Similarly, hackers break into applications by addressing normal access points in ways that developers didn’t intend or foresee. A very common method of forcing entry is by buffer overflow. The tools used most often by hackers to discover buffer overflow weaknesses; fuzzers.
Developers produce applications that, to a greater or lesser degree, adheres to a protocol as closely as possible. QA then tests application functionality against that protocol in the perfect world of the testing laboratory. But when the application is released, hackers will bash away at it with every possible corrupted form of the protocol to create an error in the application. By pushing at the edges of the envelope of the protocol they may find a way to trip up the application and create a buffer overflow, the most frequently leveraged design error.
Subverting Input Using a Buffer Overflow
The goal for hackers is to subvert the official entry points of any application and use them to possibly crash it or, even better, to open up a way to inject new code to allow the hacker to take control of the server. one of the most common methods of subversion is the buffer overflow. It is common because all incoming application data must be stored in a buffer so that it can be processed by the application and this is the key to opening up an entry point.

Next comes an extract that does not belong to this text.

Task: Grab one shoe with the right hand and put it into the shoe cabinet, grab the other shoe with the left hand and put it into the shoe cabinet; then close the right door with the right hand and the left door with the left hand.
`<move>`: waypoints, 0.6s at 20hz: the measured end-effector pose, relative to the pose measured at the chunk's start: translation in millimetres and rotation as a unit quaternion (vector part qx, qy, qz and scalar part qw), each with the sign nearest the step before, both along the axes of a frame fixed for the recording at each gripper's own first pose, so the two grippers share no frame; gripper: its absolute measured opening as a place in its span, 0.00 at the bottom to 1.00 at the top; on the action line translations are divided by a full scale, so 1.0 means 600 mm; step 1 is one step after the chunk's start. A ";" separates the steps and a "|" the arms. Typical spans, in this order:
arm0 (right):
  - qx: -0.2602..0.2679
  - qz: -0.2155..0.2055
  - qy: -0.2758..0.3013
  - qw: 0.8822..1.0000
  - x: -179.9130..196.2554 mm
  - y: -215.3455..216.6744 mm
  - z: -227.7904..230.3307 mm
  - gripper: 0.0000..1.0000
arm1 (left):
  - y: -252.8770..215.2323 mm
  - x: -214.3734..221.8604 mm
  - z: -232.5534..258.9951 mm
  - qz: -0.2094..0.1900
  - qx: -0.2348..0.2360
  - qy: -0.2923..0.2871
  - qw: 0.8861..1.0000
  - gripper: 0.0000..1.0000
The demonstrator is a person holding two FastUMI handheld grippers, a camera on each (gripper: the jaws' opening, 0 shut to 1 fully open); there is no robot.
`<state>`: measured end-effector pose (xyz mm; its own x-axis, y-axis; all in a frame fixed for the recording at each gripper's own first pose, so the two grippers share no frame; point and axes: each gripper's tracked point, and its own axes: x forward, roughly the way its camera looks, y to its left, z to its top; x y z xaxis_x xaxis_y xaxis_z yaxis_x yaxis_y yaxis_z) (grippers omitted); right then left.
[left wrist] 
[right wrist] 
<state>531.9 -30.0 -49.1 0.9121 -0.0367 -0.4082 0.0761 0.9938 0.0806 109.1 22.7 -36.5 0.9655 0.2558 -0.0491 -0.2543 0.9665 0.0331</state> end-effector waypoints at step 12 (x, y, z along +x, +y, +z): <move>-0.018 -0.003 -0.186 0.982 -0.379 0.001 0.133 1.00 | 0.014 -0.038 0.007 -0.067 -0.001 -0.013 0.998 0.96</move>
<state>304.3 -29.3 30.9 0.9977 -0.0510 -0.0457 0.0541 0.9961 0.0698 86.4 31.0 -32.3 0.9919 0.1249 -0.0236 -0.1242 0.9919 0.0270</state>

In November 1988, the Morris worm gave the world a reality check on how hackers can disrupt computer systems and inject disruptive code using weaknesses in software design. The worm exploited flaws in BSD Unix running on DEC Vax and Sun servers and succeeded in bringing 10% of the internet’s servers down. This alerted the world to the dangers of buffer overflows.
Buffer overflows occur when malformed data or oversized data fields are fed into an application buffer. The program is expecting input that complies with a specific protocol, but what happens if the input does not comply? In many cases the answer is that unexpected input will exceed the allowed space in input buffers and this disrupts the execution of the application in some way. This brute-force technique has proven to be a rich source for code injection on many applications and operating systems. In the years since the Morris exploit it still figures highly in the list of successful attack methods.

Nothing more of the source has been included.